• Task statement
Please retype all the data below exactly, line for line.

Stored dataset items

- Opening Delimiter -

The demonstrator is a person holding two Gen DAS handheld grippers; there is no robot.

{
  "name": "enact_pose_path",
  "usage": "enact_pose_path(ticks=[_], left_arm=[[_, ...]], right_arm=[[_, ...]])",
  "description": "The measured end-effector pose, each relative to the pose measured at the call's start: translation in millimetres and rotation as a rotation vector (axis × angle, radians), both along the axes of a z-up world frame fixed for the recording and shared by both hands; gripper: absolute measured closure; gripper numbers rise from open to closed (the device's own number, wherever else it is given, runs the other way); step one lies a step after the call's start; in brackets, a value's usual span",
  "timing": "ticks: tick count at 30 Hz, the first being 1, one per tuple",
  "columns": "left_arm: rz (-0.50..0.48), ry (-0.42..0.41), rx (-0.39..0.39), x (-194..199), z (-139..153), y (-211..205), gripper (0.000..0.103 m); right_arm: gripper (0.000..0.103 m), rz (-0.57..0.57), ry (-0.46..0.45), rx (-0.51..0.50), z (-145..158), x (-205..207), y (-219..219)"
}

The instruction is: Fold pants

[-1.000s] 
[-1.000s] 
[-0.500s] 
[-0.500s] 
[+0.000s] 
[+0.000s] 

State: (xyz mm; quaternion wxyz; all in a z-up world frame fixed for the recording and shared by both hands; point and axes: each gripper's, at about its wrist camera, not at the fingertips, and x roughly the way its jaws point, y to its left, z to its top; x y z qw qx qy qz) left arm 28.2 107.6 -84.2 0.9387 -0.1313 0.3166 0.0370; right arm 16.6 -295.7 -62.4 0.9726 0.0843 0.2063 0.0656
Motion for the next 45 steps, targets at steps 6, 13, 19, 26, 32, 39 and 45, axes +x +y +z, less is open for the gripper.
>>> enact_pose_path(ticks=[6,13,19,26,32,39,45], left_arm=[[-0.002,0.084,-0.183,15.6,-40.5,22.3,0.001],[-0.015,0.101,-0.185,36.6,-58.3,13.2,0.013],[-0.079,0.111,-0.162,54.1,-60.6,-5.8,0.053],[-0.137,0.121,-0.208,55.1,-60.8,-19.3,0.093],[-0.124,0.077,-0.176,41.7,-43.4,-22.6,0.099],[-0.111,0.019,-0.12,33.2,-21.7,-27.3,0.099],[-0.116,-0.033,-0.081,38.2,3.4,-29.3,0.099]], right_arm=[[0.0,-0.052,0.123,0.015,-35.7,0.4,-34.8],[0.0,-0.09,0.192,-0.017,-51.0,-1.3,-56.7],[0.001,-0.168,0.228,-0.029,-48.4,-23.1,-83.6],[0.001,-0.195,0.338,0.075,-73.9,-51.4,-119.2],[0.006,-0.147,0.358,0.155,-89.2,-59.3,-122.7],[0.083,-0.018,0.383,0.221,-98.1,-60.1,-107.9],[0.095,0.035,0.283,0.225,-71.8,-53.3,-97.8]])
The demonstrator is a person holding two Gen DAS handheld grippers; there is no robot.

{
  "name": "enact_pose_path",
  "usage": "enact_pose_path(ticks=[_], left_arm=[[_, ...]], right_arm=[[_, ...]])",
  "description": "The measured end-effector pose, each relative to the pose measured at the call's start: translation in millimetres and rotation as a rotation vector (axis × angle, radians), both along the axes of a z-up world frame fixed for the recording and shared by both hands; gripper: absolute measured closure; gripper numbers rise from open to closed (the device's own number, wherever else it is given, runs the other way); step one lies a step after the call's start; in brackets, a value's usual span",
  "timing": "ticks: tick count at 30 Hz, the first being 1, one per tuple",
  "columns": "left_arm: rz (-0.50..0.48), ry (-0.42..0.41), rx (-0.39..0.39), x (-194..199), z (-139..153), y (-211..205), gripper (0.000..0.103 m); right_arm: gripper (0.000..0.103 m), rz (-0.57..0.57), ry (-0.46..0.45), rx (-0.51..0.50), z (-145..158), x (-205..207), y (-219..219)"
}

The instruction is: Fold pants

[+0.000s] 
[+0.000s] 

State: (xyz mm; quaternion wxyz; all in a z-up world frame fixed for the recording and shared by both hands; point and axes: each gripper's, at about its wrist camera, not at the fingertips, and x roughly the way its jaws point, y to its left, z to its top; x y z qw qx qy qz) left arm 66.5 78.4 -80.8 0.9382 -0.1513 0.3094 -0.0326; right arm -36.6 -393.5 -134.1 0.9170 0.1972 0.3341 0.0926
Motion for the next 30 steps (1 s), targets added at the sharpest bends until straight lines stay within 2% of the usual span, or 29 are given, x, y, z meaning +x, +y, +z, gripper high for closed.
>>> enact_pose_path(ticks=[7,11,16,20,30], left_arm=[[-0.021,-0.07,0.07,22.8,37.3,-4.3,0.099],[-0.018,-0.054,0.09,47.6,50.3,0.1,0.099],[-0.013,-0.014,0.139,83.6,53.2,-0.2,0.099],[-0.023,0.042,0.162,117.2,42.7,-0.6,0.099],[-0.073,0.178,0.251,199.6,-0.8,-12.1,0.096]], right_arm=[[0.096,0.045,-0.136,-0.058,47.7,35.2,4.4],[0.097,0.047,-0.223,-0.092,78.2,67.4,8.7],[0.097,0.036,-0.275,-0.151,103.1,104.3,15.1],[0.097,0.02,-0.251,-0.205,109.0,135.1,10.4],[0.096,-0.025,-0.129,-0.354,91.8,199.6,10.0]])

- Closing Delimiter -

• Answer to the problem
The demonstrator is a person holding two Gen DAS handheld grippers; there is no robot.

{
  "name": "enact_pose_path",
  "usage": "enact_pose_path(ticks=[_], left_arm=[[_, ...]], right_arm=[[_, ...]])",
  "description": "The measured end-effector pose, each relative to the pose measured at the call's start: translation in millimetres and rotation as a rotation vector (axis × angle, radians), both along the axes of a z-up world frame fixed for the recording and shared by both hands; gripper: absolute measured closure; gripper numbers rise from open to closed (the device's own number, wherever else it is given, runs the other way); step one lies a step after the call's start; in brackets, a value's usual span",
  "timing": "ticks: tick count at 30 Hz, the first being 1, one per tuple",
  "columns": "left_arm: rz (-0.50..0.48), ry (-0.42..0.41), rx (-0.39..0.39), x (-194..199), z (-139..153), y (-211..205), gripper (0.000..0.103 m); right_arm: gripper (0.000..0.103 m), rz (-0.57..0.57), ry (-0.46..0.45), rx (-0.51..0.50), z (-145..158), x (-205..207), y (-219..219)"
}

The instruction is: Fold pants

[-1.000s] 
[-1.000s] 
[-0.500s] 
[-0.500s] 
[+0.000s] 
[+0.000s] 

State: (xyz mm; quaternion wxyz; all in a z-up world frame fixed for the recording and shared by both hands; point and axes: each gripper's, at about its wrist camera, not at the fingertips, and x roughly the way its jaws point, y to its left, z to its top; x y z qw qx qy qz) left arm 28.2 107.6 -84.2 0.9387 -0.1313 0.3166 0.0370; right arm 16.6 -295.7 -62.4 0.9726 0.0843 0.2063 0.0656
Motion for the next 45 steps, targets at steps 6, 13, 19, 26, 32, 39 and 45, axes +x +y +z, less is open for the gripper.
>>> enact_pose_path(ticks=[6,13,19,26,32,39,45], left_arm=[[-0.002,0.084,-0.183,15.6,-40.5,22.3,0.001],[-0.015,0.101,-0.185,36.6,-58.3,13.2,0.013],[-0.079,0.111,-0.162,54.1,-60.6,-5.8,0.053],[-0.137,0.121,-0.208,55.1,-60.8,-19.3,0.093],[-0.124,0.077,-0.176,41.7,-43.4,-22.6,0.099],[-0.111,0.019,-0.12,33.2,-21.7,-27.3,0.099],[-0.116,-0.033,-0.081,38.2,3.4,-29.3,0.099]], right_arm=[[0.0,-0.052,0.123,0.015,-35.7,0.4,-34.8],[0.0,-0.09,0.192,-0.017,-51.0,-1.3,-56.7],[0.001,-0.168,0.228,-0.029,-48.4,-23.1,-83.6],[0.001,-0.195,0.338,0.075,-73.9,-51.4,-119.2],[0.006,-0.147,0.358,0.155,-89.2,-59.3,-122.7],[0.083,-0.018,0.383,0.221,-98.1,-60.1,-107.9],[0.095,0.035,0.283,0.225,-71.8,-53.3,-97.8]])
The demonstrator is a person holding two Gen DAS handheld grippers; there is no robot.

{
  "name": "enact_pose_path",
  "usage": "enact_pose_path(ticks=[_], left_arm=[[_, ...]], right_arm=[[_, ...]])",
  "description": "The measured end-effector pose, each relative to the pose measured at the call's start: translation in millimetres and rotation as a rotation vector (axis × angle, radians), both along the axes of a z-up world frame fixed for the recording and shared by both hands; gripper: absolute measured closure; gripper numbers rise from open to closed (the device's own number, wherever else it is given, runs the other way); step one lies a step after the call's start; in brackets, a value's usual span",
  "timing": "ticks: tick count at 30 Hz, the first being 1, one per tuple",
  "columns": "left_arm: rz (-0.50..0.48), ry (-0.42..0.41), rx (-0.39..0.39), x (-194..199), z (-139..153), y (-211..205), gripper (0.000..0.103 m); right_arm: gripper (0.000..0.103 m), rz (-0.57..0.57), ry (-0.46..0.45), rx (-0.51..0.50), z (-145..158), x (-205..207), y (-219..219)"
}

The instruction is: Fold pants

[+0.000s] 
[+0.000s] 

State: (xyz mm; quaternion wxyz; all in a z-up world frame fixed for the recording and shared by both hands; point and axes: each gripper's, at about its wrist camera, not at the fingertips, and x roughly the way its jaws point, y to its left, z to its top; x y z qw qx qy qz) left arm 66.5 78.4 -80.8 0.9382 -0.1513 0.3094 -0.0326; right arm -36.6 -393.5 -134.1 0.9170 0.1972 0.3341 0.0926
Motion for the next 30 steps (1 s), targets added at the sharpest bends until straight lines stay within 2% of the usual span, or 29 are given, x, y, z meaning +x, +y, +z, gripper high for closed.
>>> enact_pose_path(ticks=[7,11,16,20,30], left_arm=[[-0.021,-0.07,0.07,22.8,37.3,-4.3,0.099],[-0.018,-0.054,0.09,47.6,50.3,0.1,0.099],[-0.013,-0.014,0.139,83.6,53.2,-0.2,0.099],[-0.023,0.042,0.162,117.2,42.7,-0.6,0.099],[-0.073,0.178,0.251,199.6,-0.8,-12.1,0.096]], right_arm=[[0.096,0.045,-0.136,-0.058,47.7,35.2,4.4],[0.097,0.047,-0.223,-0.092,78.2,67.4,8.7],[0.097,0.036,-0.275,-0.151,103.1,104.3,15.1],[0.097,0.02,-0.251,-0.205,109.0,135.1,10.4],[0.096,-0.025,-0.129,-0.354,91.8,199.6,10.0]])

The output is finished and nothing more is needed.